Today, most parents want their children to remain children. They believe that they should be free to choose what they want to do. Hence, parents fuss when their child feels even a wee bit stressed out. They complain to the principal or at least to the teacher that the child is being pressurized. In all this, the child does not benefit at all. Those children who are motivated, and perhaps more disciplined, go through the motions of the class and the homework, and do well for themselves without feeling any kind of pressure or even an impingement on their freedom. Perhaps, these children have parents, who understand that while the school and the home are both a protected environment, the world outside will not treat their children very kindly if they do not measure up to its standards.
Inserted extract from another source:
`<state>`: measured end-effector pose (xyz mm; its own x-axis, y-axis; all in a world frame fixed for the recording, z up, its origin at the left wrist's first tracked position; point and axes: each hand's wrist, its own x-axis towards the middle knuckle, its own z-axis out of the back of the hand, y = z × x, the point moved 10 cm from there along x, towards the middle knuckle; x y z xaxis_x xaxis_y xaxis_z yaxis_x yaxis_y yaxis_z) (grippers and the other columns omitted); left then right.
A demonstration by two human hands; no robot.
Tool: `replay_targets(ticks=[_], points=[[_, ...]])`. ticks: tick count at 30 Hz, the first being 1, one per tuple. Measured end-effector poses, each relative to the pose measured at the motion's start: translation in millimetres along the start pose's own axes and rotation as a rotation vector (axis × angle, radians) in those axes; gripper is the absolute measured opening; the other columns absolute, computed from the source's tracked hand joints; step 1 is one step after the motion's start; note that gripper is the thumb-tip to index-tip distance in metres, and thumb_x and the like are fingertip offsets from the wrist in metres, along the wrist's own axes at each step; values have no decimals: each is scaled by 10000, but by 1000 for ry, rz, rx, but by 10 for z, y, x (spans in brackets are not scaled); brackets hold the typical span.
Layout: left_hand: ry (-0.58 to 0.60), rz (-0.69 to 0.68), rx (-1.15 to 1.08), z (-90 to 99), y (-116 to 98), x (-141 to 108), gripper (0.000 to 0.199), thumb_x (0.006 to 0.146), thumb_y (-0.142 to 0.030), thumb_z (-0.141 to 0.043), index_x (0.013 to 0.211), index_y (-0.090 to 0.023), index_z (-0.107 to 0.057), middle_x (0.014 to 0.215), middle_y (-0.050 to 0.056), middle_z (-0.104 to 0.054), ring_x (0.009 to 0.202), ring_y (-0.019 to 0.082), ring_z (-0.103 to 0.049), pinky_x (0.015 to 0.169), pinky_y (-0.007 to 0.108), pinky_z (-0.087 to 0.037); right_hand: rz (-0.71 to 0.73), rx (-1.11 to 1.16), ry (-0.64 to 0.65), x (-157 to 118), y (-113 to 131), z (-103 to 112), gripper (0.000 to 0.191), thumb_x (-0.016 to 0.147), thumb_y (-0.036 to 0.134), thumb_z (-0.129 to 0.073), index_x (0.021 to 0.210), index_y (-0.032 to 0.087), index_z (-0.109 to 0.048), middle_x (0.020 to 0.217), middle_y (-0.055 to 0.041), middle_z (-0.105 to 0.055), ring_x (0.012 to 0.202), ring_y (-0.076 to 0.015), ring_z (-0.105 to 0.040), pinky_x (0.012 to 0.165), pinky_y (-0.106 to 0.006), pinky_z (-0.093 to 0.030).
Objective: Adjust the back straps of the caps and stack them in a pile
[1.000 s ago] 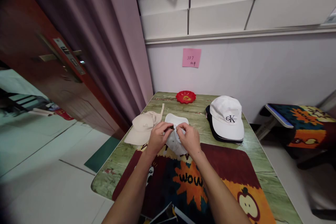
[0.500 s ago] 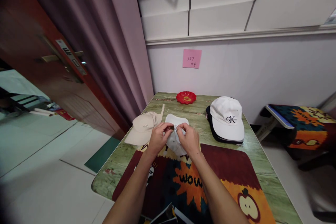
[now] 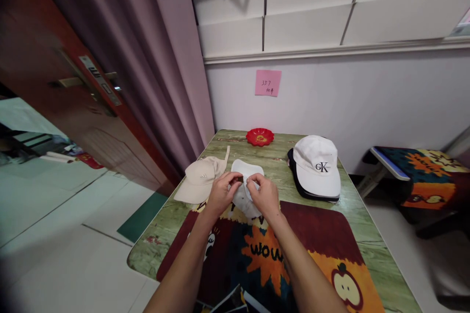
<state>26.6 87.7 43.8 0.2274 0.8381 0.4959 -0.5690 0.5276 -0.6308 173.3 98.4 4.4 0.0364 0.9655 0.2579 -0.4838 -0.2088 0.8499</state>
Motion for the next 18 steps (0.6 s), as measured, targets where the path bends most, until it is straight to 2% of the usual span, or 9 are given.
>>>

So what are we protesting about? Can’t an eight-year child sit at a table for half an hour working on spelling? Isn’t this the most elementary feature of writing? When we talk of writing, whether creative or not, what we mean first of all is legible handwriting. Children need to understand that just as they dress well, they should also make sure that their name is written well because the handwriting represents them when they are not there physically to present themselves. A teacher who is correcting 40 answer scripts or more every week surely deserves that respect. When anyone picks up a sheet of paper, what they notice is the handwriting. When a teacher corrects an answer script, she would naturally like the student to have taken the minimal effort of writing neatly. If spellings have been taught in class, they must come into place automatically with or without the help of parents. The teacher can only guide the student in class. She cannot devote all her time to getting the spellings in place. No doubt, she uses strategies such as marking the wrong spellings and giving the student an imposition of writing the wrong spellings two times or five times in the hope that the students will get them by heart. However, most students (and some parents) look on this as punishment and hence the end is not accomplished. Students either write the spellings with reluctance or do not write at all, knowing fully well that the parents will step in to protect their rights.
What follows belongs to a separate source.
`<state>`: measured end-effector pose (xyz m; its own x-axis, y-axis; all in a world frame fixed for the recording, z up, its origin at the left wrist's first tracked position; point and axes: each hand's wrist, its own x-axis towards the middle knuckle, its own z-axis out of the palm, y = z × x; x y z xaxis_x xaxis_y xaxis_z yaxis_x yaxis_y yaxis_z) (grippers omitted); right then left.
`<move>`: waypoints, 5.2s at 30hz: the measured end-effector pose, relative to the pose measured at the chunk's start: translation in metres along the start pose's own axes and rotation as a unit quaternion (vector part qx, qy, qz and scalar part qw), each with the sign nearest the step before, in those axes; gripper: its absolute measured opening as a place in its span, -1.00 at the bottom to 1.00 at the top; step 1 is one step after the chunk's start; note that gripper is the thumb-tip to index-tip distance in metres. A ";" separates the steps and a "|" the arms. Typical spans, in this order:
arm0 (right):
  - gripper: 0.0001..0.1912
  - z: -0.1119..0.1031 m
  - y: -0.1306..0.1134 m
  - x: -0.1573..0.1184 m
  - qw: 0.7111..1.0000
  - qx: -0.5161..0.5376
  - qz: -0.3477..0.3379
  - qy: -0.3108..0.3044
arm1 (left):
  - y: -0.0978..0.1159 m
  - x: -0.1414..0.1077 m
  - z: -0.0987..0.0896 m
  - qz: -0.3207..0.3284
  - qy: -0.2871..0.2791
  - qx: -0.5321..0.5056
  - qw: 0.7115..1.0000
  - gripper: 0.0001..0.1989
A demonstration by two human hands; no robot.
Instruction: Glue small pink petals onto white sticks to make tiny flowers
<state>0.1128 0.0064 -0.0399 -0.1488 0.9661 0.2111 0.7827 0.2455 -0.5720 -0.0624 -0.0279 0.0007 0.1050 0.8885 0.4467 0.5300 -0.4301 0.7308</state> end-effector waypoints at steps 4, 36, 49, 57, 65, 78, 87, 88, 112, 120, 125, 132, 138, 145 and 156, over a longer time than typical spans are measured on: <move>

What does the teacher deal with then in higher classes? Bad handwriting, followed by bad spelling along with the inability to understand grammar, because ‘Mommy or Daddy will step in’ when things get rough. Is it humanly possible for a teacher to deal with 40 such answer scripts every week? Does she wade through them, plough through them, or just give them a cursory glance? It is more likely to be the latter, given the pressure of work and lack of interest on the part of the student and parent!
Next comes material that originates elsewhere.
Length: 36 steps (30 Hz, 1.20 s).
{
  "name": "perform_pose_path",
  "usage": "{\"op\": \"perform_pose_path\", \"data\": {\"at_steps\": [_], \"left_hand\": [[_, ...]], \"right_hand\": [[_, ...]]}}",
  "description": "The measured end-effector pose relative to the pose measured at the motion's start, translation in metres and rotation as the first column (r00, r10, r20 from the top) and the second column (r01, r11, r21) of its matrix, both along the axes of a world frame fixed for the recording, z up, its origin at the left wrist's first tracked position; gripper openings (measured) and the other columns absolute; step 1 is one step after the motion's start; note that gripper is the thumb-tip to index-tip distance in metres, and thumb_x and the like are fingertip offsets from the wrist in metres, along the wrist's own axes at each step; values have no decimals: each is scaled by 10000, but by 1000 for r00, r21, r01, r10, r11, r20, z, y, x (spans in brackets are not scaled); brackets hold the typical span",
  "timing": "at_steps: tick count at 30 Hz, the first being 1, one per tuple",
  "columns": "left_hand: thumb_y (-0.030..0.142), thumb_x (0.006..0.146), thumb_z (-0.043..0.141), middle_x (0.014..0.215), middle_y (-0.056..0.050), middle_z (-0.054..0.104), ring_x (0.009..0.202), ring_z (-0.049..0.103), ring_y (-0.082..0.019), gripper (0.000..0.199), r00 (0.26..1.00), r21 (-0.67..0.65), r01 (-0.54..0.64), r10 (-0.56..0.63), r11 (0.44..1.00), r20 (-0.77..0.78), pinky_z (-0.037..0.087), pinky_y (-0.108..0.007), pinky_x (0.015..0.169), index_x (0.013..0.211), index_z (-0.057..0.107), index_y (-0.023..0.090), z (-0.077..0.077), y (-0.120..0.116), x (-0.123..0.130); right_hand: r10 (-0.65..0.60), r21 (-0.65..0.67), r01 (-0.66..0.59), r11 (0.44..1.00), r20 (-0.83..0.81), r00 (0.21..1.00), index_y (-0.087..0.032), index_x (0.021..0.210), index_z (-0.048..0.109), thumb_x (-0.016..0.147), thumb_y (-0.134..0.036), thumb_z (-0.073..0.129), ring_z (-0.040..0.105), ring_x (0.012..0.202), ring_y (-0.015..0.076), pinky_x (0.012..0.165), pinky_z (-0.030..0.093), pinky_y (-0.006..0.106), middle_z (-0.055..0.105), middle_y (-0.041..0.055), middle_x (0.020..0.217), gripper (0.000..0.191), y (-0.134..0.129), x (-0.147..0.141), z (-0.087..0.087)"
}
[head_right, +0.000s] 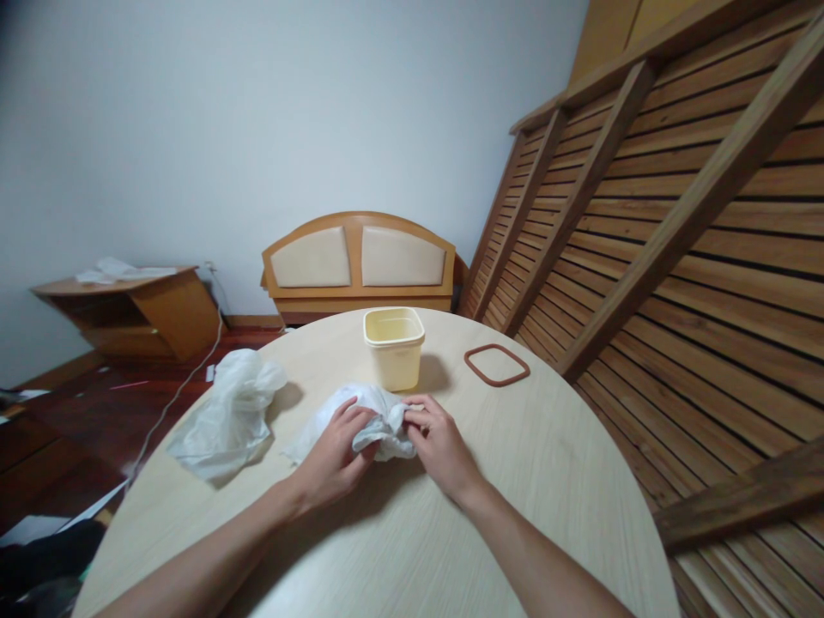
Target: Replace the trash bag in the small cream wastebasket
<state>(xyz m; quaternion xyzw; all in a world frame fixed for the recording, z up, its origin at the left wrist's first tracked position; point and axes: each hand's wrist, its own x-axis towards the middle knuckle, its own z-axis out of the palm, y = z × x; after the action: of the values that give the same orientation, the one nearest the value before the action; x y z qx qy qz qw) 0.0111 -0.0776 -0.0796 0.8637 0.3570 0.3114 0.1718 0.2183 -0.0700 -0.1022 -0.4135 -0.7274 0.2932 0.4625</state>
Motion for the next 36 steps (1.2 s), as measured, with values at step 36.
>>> {"op": "perform_pose_path", "data": {"at_steps": [36], "left_hand": [[366, 947, 501, 814, -49, 662, 803, 571, -207, 263, 952, -188, -141, 185, 972, 244, 428, -341, 770, 792, 627, 194, -4, 0, 7]], "right_hand": [[-57, 243, 24, 970, 130, 990, -257, 923, 732, 815, -93, 698, 639, 896, 158, 893, 536, 339, 608, 28, 1225, 199, -3, 2, -4]]}}
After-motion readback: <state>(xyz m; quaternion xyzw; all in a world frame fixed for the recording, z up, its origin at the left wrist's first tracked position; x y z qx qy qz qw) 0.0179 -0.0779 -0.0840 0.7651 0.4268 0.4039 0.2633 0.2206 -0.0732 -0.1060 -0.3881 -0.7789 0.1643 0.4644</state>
I have been training students in the age group of 9-11 for an examination-oriented program for the past two months. It relates to the skills of reading, writing, speaking, and listening. Since it is a 30-hour program, we had informed parents in advance that we would make sure that the child did well, PROVIDED they supported us by helping the child have all his spellings in place. The number of words was approximately 300 and we had divided them into 50 words per week. This is not much, considering that these are words that students are expected to know by class 2 or 3. Since it was a small group, I had the time to meet some of the parents whose children just did not get their spellings right, not even the spelling of a word like kicking!
Parents don’t want to upset their children. They would rather control and deter the efforts of teachers who understand that the child is capable, and also know that life outside school is no cakewalk. With more handholding from parents, the present generation could become a more disciplined lot and be more ready to face the world instead of shying away from reality by resorting to words such as depression and tension.
Before rushing to blame the teacher or take education with the shrug of a shoulder, why don’t we as parents shoulder some responsibility as well? Education is the broadening of the mind-of the teacher, the parent and the student!